私、今日からお金持ち目指します?
すると彼は私の耳元に唇を寄せ、「嫌いと言っていられるのも、セミナーが終わるまでだ」と囁き、頬にキスを落とすと、スッと身を起こす。

「上杉、そろそろだな」

どうやら店の側まで来たようだ。でも、私はそれどころではない。口から心臓が飛び出るほど胸が高鳴っていた。

今のは脅しか! 脅しなのか! セミナーが終わったら、私はどうなるのだ?

好意を抱く女性を脅してどうする!
上条勝利、この男、まさか女心が全く分かっていない……とか?

そう言えば、と思い出す。ずっと仕事一筋と言っていた。この容姿で……嘘みたいだが……。

もう色々面倒くさいから、あと一回セミナーは残っているけど……バックレる?

イヤイヤ、そんなことをしたら、きっと報復される。どうしたものかと頭を悩ませていると、上条勝利が言う。
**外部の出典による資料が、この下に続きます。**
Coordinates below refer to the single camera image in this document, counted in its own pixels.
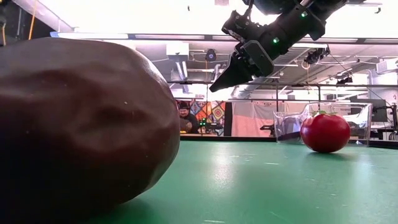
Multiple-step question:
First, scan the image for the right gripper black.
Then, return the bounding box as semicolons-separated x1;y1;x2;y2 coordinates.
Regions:
208;9;326;93

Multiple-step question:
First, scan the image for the red tomato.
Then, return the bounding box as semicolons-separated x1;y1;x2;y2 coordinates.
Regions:
300;110;351;154

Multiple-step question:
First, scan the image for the colourful patterned cloth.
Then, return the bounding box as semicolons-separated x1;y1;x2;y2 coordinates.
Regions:
189;99;226;137

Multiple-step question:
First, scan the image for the pink white hanging cloth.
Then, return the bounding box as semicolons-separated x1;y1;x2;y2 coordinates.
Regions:
231;102;308;138

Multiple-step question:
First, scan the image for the overhead gantry beam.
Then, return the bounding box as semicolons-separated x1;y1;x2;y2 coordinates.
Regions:
51;32;398;45

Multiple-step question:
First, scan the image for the black clamp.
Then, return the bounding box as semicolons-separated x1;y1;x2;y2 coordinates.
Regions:
260;123;276;136

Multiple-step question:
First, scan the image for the person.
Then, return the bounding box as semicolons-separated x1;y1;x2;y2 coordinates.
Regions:
178;101;200;134

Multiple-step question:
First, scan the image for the black horizontal rack bar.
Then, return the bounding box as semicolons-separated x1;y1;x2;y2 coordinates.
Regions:
167;81;398;88

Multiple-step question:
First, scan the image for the clear plastic basket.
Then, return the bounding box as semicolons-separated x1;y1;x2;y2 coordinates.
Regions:
272;101;373;147

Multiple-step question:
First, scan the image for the black computer monitor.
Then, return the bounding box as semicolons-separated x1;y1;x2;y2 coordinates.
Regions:
349;98;388;123

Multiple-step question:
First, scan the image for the dark red apple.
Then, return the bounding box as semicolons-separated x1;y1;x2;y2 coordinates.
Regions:
0;37;182;224

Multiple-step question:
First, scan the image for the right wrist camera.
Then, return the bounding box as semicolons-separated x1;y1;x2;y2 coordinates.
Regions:
221;9;265;43

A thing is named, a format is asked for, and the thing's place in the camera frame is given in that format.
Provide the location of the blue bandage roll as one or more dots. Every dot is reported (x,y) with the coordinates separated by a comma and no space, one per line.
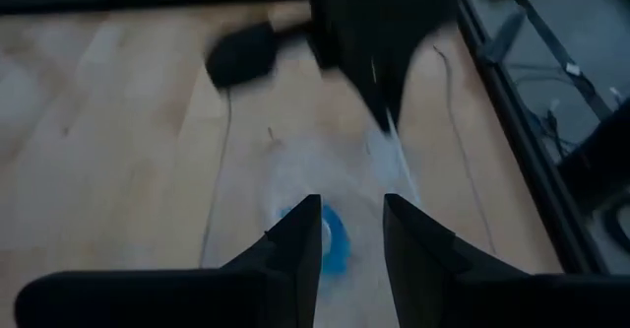
(339,244)

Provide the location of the black table camera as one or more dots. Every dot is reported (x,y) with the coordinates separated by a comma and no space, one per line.
(241,54)

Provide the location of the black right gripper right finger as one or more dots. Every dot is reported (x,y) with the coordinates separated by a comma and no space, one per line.
(467,298)

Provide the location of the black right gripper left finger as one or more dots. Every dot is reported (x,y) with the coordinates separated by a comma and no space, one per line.
(197,301)

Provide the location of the clear plastic zip bag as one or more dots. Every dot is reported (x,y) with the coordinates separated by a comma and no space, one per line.
(344,170)

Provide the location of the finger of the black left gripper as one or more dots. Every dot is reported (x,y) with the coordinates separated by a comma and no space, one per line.
(386,86)

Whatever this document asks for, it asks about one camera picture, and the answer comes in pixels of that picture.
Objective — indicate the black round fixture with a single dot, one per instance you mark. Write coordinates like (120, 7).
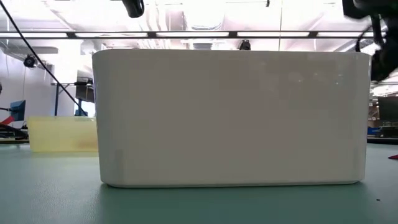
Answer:
(30, 61)

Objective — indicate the white plastic bin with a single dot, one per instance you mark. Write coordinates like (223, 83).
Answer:
(230, 118)

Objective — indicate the grey box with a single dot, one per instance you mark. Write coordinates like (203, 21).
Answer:
(84, 91)

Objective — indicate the black horizontal frame bar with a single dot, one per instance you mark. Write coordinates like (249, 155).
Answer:
(152, 34)

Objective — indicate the blue metal stand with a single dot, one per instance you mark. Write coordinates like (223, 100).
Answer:
(57, 99)

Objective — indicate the red rectangular block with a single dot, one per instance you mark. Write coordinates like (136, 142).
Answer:
(394, 157)

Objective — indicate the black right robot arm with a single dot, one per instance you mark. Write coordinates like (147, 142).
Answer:
(385, 62)

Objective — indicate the translucent yellow plastic bin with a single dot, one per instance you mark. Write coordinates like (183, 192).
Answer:
(62, 135)

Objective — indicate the small black hanging fixture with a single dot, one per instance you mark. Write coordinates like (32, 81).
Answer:
(245, 45)

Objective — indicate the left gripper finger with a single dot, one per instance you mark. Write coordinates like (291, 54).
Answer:
(133, 7)

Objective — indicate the dark display screen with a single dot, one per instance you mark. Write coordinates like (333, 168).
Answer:
(388, 109)

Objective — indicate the green table mat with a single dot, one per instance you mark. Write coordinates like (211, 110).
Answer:
(199, 205)

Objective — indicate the red object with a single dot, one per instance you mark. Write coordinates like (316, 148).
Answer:
(6, 120)

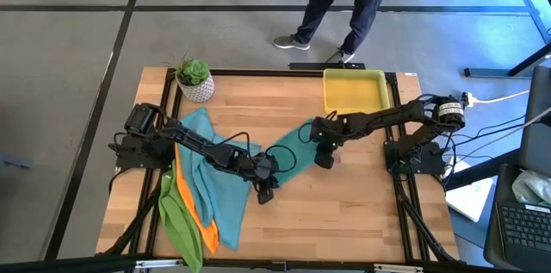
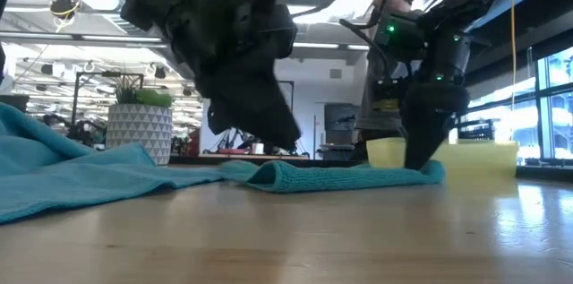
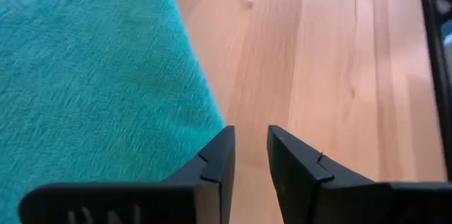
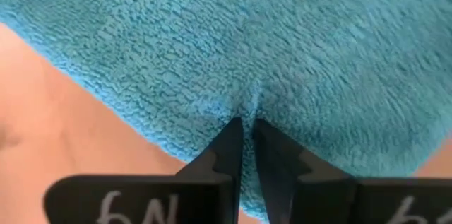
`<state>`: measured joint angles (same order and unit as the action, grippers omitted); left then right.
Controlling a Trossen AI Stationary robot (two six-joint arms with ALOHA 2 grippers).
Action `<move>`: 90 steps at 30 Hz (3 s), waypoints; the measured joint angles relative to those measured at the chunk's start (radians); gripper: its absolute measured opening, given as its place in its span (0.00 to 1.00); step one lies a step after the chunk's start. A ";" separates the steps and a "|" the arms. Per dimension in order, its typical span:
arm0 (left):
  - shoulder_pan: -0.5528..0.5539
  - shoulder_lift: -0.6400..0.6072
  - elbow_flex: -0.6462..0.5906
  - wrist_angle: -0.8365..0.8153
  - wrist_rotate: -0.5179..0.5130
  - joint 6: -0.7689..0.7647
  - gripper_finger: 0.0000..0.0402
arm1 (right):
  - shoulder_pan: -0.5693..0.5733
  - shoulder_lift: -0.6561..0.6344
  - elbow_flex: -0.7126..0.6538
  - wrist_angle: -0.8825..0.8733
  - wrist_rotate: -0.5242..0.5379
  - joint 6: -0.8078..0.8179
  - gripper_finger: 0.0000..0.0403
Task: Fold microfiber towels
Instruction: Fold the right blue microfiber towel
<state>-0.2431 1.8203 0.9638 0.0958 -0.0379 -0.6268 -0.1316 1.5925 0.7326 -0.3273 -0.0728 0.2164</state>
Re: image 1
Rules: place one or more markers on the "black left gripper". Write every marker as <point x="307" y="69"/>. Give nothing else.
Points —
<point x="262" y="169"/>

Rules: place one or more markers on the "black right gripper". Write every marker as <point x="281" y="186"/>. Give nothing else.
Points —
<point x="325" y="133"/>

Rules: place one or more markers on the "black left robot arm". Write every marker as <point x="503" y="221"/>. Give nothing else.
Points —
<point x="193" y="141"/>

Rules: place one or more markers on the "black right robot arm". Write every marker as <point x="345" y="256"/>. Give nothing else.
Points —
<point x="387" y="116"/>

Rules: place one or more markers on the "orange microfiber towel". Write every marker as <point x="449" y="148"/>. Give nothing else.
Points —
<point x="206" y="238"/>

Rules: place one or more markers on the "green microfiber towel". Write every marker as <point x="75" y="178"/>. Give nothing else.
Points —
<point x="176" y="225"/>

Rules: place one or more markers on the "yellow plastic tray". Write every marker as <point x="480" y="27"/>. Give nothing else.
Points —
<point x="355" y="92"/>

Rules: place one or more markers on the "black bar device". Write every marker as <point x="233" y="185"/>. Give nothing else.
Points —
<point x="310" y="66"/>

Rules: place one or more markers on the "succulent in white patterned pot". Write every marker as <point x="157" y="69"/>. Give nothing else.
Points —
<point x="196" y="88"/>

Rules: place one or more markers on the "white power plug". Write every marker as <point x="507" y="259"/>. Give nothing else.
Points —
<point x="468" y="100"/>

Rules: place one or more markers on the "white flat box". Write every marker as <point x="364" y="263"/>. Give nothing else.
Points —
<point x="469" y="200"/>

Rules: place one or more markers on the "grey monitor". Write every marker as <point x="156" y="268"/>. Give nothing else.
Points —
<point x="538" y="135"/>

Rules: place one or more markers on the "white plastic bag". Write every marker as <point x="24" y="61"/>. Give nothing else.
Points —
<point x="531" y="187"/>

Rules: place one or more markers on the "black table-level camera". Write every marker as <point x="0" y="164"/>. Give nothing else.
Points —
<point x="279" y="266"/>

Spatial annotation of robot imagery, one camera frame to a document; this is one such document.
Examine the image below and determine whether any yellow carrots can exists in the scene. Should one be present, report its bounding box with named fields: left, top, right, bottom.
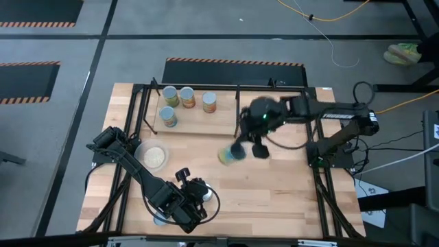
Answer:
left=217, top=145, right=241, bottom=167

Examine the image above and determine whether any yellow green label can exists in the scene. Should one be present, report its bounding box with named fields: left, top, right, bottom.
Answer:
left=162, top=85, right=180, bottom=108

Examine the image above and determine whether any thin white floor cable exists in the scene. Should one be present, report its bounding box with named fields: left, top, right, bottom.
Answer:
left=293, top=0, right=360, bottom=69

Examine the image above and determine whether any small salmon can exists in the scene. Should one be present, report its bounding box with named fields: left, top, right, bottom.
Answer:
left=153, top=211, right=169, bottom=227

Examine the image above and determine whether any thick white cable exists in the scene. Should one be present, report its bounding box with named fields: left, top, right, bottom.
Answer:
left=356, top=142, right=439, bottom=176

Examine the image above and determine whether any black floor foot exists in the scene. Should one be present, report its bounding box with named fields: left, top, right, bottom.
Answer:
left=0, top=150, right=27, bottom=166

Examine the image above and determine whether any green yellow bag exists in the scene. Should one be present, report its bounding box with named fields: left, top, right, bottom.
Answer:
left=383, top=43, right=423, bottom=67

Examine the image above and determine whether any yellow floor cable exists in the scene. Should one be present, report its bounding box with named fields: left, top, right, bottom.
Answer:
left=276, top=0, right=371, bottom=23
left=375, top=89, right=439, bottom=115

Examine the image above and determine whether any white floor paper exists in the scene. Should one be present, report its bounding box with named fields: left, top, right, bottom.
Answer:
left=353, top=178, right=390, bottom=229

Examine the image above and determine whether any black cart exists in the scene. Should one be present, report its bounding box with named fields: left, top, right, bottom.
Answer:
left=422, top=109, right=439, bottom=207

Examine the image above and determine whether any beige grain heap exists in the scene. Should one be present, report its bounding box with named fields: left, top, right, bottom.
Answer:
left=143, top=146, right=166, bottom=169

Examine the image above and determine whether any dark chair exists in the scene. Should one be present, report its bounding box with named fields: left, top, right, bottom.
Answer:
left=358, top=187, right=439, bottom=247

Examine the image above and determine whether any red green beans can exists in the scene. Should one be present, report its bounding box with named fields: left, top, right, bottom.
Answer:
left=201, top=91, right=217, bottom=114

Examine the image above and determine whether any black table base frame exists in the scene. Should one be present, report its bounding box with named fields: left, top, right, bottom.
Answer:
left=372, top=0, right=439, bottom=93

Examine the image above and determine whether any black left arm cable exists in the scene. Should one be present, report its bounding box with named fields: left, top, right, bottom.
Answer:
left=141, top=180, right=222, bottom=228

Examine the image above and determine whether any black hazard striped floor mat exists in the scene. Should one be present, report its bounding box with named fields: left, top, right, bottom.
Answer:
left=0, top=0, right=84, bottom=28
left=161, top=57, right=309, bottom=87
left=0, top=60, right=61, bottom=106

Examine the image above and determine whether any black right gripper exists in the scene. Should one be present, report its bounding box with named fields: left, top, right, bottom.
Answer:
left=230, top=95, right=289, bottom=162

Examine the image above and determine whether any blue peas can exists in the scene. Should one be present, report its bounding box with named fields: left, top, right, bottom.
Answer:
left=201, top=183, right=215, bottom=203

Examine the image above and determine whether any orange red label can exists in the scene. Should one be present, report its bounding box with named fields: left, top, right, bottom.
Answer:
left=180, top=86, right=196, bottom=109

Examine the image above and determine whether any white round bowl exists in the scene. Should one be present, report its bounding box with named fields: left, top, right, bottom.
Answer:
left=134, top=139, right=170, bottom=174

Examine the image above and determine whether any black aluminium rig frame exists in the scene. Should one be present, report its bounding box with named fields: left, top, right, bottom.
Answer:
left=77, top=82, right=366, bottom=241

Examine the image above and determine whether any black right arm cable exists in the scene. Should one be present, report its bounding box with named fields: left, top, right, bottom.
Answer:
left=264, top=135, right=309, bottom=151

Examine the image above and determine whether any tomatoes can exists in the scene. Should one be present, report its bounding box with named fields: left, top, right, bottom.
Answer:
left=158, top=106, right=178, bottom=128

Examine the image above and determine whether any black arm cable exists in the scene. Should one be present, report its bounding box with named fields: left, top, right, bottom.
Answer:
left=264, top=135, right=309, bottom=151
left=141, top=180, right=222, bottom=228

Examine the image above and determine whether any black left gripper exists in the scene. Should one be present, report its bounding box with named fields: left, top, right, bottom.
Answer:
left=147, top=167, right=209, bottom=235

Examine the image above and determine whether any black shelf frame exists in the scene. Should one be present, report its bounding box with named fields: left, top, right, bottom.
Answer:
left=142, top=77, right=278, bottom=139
「眉間に皺を寄せ、また何やらよからぬことを考えているだろう。次回のセミナーをサボろうなんていうのはナシだからな!」

バレている……彼は超能力者か!

アハハと空笑いを浮かべ、「そんなことしませんよ」と言うと、「セミナー最後の日、改めて君にプロポーズする」と彼が宣う。

あまりの爆弾宣言に、どんなサプライズが待っているのだ。と思ったら怖くなり、ひととき意識を、あの世とやらに飛ばした。